:: Task statement ::
Starting from the line containing "Return the outline of every instance of the cable.", write out the rest of the entries exactly, through the final line, including nothing else.

:: Records contained in a dataset ::

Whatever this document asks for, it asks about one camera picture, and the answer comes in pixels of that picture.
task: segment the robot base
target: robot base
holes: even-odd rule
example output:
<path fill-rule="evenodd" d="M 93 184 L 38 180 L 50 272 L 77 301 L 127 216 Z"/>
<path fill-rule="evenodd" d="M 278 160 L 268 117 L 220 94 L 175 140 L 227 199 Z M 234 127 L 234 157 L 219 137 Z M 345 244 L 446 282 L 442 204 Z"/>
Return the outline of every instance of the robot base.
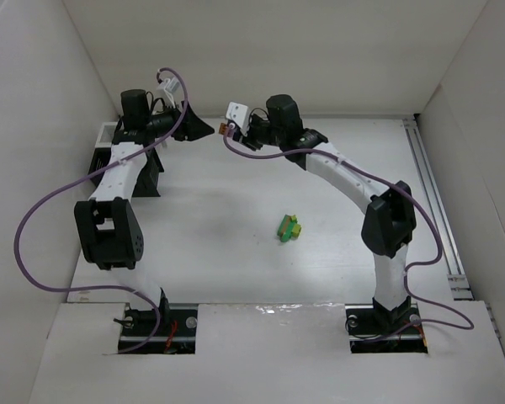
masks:
<path fill-rule="evenodd" d="M 409 327 L 400 335 L 394 335 L 377 343 L 374 339 L 390 334 L 410 322 L 410 316 L 419 315 L 417 306 L 411 306 L 396 322 L 386 326 L 378 322 L 377 308 L 373 305 L 346 305 L 346 330 L 350 336 L 352 354 L 427 353 L 422 328 Z"/>
<path fill-rule="evenodd" d="M 138 311 L 138 316 L 129 322 L 129 311 L 125 311 L 118 349 L 130 348 L 144 341 L 155 326 L 153 311 Z M 196 341 L 198 306 L 171 305 L 167 320 L 157 329 L 157 333 L 149 343 L 130 354 L 194 354 Z M 173 334 L 172 342 L 167 347 L 167 341 L 172 334 L 173 324 L 177 324 L 177 331 Z"/>

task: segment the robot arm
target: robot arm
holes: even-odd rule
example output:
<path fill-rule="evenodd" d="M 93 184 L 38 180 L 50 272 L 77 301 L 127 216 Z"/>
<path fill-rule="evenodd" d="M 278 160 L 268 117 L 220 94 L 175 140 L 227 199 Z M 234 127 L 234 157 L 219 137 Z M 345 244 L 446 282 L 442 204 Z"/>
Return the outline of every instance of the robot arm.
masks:
<path fill-rule="evenodd" d="M 385 185 L 372 182 L 341 165 L 341 161 L 350 161 L 324 135 L 303 127 L 297 104 L 290 96 L 275 95 L 267 101 L 266 107 L 267 119 L 263 119 L 251 114 L 246 105 L 230 103 L 226 119 L 236 128 L 232 139 L 253 151 L 269 145 L 277 146 L 283 152 L 315 149 L 338 156 L 339 162 L 314 153 L 293 154 L 286 158 L 327 180 L 363 212 L 361 236 L 375 260 L 375 318 L 383 326 L 392 327 L 407 313 L 411 304 L 404 288 L 404 268 L 407 244 L 412 240 L 416 226 L 413 206 Z M 409 186 L 402 181 L 397 185 L 411 193 Z"/>
<path fill-rule="evenodd" d="M 75 205 L 75 220 L 86 260 L 110 271 L 120 284 L 138 290 L 151 301 L 160 302 L 163 322 L 167 317 L 168 302 L 162 289 L 149 279 L 139 263 L 144 253 L 144 239 L 130 205 L 134 196 L 159 196 L 157 181 L 162 164 L 153 149 L 130 160 L 123 159 L 152 144 L 174 126 L 181 111 L 173 99 L 171 101 L 171 106 L 164 106 L 162 112 L 153 114 L 155 104 L 148 104 L 144 90 L 121 94 L 123 129 L 120 124 L 116 128 L 107 162 L 120 164 L 104 173 L 88 201 Z M 213 132 L 213 128 L 200 120 L 189 106 L 173 138 L 195 141 Z M 152 309 L 134 295 L 130 308 L 136 311 Z"/>

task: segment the white wall
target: white wall
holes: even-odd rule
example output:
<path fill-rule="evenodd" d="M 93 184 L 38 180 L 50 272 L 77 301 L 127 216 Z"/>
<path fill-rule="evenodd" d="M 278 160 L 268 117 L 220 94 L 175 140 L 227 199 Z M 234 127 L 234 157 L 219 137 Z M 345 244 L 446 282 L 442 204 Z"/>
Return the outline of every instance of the white wall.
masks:
<path fill-rule="evenodd" d="M 65 0 L 116 105 L 161 65 L 194 109 L 413 114 L 430 99 L 486 0 Z"/>
<path fill-rule="evenodd" d="M 490 0 L 419 125 L 476 298 L 505 351 L 505 0 Z"/>
<path fill-rule="evenodd" d="M 100 122 L 114 117 L 62 2 L 6 0 L 0 8 L 0 404 L 29 399 L 64 300 L 21 276 L 13 260 L 16 225 L 40 196 L 86 172 Z M 69 284 L 79 250 L 72 207 L 83 194 L 49 203 L 28 225 L 24 257 L 44 283 Z"/>

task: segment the green toy block
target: green toy block
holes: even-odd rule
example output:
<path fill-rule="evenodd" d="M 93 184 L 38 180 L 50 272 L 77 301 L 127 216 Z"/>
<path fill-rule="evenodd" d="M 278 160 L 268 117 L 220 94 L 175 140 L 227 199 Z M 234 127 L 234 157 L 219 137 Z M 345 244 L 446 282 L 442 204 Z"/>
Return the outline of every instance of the green toy block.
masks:
<path fill-rule="evenodd" d="M 280 222 L 277 236 L 281 242 L 287 242 L 290 238 L 297 238 L 301 233 L 301 225 L 297 224 L 295 215 L 284 215 L 283 221 Z"/>
<path fill-rule="evenodd" d="M 284 219 L 283 221 L 280 222 L 279 229 L 277 230 L 277 236 L 282 237 L 286 232 L 286 230 L 288 229 L 288 227 L 290 226 L 291 222 L 292 220 L 290 216 L 284 215 Z"/>
<path fill-rule="evenodd" d="M 292 227 L 292 237 L 293 238 L 297 238 L 300 236 L 300 233 L 301 233 L 301 225 L 294 225 L 294 227 Z"/>

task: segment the cable
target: cable
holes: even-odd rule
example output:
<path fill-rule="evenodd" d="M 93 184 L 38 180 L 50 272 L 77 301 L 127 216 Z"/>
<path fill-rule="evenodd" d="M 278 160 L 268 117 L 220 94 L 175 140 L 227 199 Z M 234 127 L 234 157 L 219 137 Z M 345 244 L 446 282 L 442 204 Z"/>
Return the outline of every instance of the cable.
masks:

:: Answer for this exercise ::
Return the outline of every instance of the cable.
masks:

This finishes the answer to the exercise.